Wednesday didn’t need him pointing out the folly of her pride for the umpteenth time. But this time he had forced her into checkmate before she could even make a move. It was a simple question, but it stymied her – what mattered to her more, her pride, or Enid?
Wednesday felt the mattress shift as her roommate got up. “Wait,” she gritted, fighting the words even as she said them. “Stay.”
She didn’t need to turn to know Enid was grinning. The mattress shifted again, and the warmth at Wednesday’s back was smothering. But it was comforting, too, like a pillow held over her face as she slept.
“Does that mean –” Enid’s voice was hesitant. “Can I –?”
“Yes,” Wednesday interrupted.
“You don’t even know what – Are you sure?” Disbelief. Wednesday had crossed that threshold already.
“I won’t repeat myself. If I change my mind, trust me, you’ll know.”
Enid laughed softly. “Ominous, but okay. That’s good. If you can threaten me, you haven’t totally flipped.”
She pressed close against Wednesday’s back with a happy sigh and buried her face in Wednesday’s neck, circling one arm around her waist.
Wednesday grabbed her hand. “Tread very, very carefully.”
“Your threats aren’t as effective when you’re holding my hand.”
“I am restraining your hand. For your own sake, or Thing will soon have a companion.”
“My previous point stands,” she said smugly. Then, softly, “Thanks, Wednesday.”
Wednesday contemplated letting the moment pass. But she abhorred hypocrisy, and that would be toeing the line of lying, to both Enid and herself. “What makes you so sure this is only for your benefit?”
“Careful,” Enid teased. “You don’t want to lose plausible deniability.”

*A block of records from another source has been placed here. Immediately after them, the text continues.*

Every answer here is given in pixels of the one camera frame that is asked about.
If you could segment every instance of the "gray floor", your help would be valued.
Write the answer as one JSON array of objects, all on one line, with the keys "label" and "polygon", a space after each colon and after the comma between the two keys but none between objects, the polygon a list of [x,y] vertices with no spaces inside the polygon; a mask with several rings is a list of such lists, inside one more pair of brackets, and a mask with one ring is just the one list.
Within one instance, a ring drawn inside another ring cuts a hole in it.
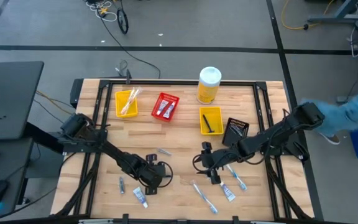
[{"label": "gray floor", "polygon": [[[325,24],[308,31],[281,25],[283,0],[272,0],[285,49],[349,50],[351,25]],[[265,1],[260,0],[124,0],[130,19],[127,35],[108,23],[125,46],[249,47],[276,49]],[[308,14],[322,13],[326,2],[290,1],[289,26],[302,26]],[[332,11],[339,3],[332,5]],[[0,45],[116,46],[100,21],[80,0],[10,0],[0,17]],[[283,80],[278,54],[234,52],[133,52],[162,71],[162,78],[198,78],[208,65],[227,80]],[[317,98],[334,102],[346,95],[358,73],[358,58],[350,55],[286,55],[297,100]],[[0,62],[42,60],[45,68],[39,90],[68,101],[74,78],[116,76],[114,67],[129,62],[135,78],[156,78],[156,71],[124,52],[0,50]],[[40,99],[60,119],[67,115]],[[59,122],[34,104],[29,121],[46,131]],[[347,132],[339,146],[307,133],[314,177],[325,220],[358,223],[358,159]],[[37,198],[56,186],[57,179],[32,179],[26,196]],[[53,195],[7,218],[44,217]]]}]

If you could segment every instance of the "wooden tabletop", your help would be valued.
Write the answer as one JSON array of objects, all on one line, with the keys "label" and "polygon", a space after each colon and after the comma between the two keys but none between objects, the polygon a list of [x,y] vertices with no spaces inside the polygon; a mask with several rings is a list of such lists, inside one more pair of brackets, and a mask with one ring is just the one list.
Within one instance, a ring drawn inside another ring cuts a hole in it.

“That won’t be necessary. If you speak at all of this, the authorities will never find your remains. No one would believe you anyway.”

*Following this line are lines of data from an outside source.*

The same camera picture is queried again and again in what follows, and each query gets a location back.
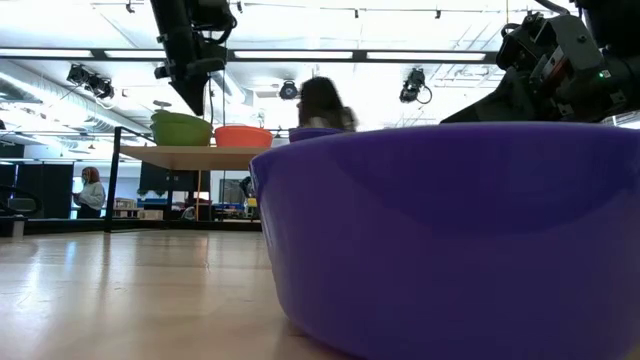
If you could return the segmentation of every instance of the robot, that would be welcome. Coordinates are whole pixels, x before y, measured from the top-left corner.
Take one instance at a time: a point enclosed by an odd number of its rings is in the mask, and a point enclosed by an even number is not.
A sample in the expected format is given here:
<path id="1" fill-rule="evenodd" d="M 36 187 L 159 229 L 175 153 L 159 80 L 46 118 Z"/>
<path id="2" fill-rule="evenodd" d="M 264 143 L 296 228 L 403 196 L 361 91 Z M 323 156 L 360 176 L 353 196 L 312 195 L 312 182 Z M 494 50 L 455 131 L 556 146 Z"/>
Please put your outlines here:
<path id="1" fill-rule="evenodd" d="M 496 64 L 506 75 L 484 99 L 442 121 L 565 121 L 596 123 L 640 109 L 638 0 L 570 0 L 580 17 L 549 0 L 560 15 L 528 15 L 507 24 Z M 209 73 L 226 65 L 222 44 L 237 25 L 226 0 L 152 0 L 164 46 L 156 77 L 171 85 L 197 115 Z M 222 32 L 217 39 L 204 33 Z"/>

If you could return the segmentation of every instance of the bowl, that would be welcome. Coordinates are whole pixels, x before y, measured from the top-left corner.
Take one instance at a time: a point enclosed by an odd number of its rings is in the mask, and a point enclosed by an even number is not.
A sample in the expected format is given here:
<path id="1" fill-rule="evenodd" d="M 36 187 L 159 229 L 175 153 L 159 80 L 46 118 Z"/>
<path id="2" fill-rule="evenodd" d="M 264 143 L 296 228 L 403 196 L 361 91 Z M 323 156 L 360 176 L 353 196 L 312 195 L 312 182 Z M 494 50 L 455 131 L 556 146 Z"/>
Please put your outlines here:
<path id="1" fill-rule="evenodd" d="M 639 344 L 636 130 L 382 130 L 272 149 L 251 171 L 280 304 L 321 342 L 374 360 Z"/>
<path id="2" fill-rule="evenodd" d="M 297 128 L 289 130 L 289 141 L 296 142 L 307 139 L 314 139 L 320 136 L 341 134 L 344 131 L 332 128 Z"/>
<path id="3" fill-rule="evenodd" d="M 214 136 L 218 147 L 271 147 L 273 135 L 265 129 L 231 125 L 216 129 Z"/>
<path id="4" fill-rule="evenodd" d="M 150 126 L 156 144 L 159 146 L 209 146 L 211 143 L 211 125 L 197 117 L 176 114 L 156 113 Z"/>

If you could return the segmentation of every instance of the green bowl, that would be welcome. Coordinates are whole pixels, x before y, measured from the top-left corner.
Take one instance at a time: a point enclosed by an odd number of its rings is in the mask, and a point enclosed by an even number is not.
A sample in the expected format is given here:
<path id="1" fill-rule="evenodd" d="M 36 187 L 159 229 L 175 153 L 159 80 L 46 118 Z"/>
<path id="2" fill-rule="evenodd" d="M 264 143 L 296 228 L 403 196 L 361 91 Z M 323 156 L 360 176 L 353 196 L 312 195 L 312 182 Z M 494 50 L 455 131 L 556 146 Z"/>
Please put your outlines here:
<path id="1" fill-rule="evenodd" d="M 151 125 L 156 144 L 158 146 L 209 146 L 213 128 L 208 122 L 198 120 L 156 121 Z"/>

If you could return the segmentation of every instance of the ceiling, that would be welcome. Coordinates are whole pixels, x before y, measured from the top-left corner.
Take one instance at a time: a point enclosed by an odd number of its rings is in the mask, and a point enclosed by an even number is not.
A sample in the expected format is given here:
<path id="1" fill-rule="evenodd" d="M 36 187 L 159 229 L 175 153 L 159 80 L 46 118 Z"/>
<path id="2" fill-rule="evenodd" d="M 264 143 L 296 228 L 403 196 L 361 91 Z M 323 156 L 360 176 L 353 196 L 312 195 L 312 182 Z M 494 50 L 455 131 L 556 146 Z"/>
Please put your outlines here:
<path id="1" fill-rule="evenodd" d="M 149 1 L 32 0 L 0 2 L 0 47 L 157 48 L 158 36 Z M 522 21 L 527 10 L 540 10 L 533 0 L 237 0 L 231 6 L 238 20 L 230 49 L 403 49 L 497 51 L 506 22 Z M 436 9 L 442 14 L 436 19 Z M 67 82 L 70 62 L 12 60 L 15 64 L 90 99 Z M 157 80 L 159 63 L 82 62 L 113 80 L 116 96 L 110 111 L 148 126 L 158 106 L 191 113 L 168 85 Z M 433 91 L 428 105 L 401 104 L 398 96 L 408 72 L 421 67 Z M 216 121 L 254 124 L 264 114 L 265 127 L 297 125 L 294 101 L 273 95 L 284 80 L 298 84 L 312 75 L 328 76 L 346 105 L 357 114 L 360 130 L 438 123 L 491 92 L 504 74 L 492 65 L 411 65 L 331 63 L 230 63 L 230 78 L 259 94 L 253 105 L 214 97 Z M 211 116 L 205 106 L 205 116 Z"/>

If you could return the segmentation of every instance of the person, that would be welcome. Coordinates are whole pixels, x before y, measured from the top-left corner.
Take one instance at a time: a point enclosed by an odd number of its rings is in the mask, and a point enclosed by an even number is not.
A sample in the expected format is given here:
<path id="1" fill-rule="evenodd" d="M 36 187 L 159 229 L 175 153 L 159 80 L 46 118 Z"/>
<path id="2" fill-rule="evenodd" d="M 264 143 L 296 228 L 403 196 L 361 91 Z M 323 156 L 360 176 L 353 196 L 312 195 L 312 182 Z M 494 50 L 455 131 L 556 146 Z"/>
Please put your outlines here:
<path id="1" fill-rule="evenodd" d="M 82 170 L 82 192 L 73 194 L 73 202 L 80 206 L 78 219 L 99 219 L 104 205 L 104 187 L 100 183 L 100 173 L 94 167 Z"/>
<path id="2" fill-rule="evenodd" d="M 298 118 L 300 127 L 356 131 L 353 111 L 342 105 L 335 85 L 326 77 L 314 77 L 302 84 Z"/>

Enid smiled against her neck. “They might after tonight. You hugged me in front of the entire school, remember?”
Wednesday shot a look over her shoulder that would have struck a weaker person dead on the spot. Enid fielded it with grace and a smile. “Don’t worry, I don’t plan on saying a word about this to anyone.”
“That includes Thing.”
“How does it – why Thing?”
“He’s a sore winner. I cannot tell you how insufferable he is when he’s proven right. He gloats.”
She sensed Enid’s smirk. “And what would he be right about?”
“Enid, I have willingly vowed my life to you. Which means if you continue to push me, I will be obligated to kill us both.”
“Okay, okay. Goodnight Wednesday.” She heard the smile in Enid’s voice. Of course, she couldn’t resist turning the thumbscrew one last time. Wednesday always looked forward to the second thumb the most anyway. “My ride or die.”
Wednesday didn’t reply. It would only encourage her sappy nonsense. She waited until Enid’s breathing evened out, and the soft drone of her snore filled the room like a fly trapped in a spider web.
“Goodnight, Enid,” she said quietly. “My only exception.”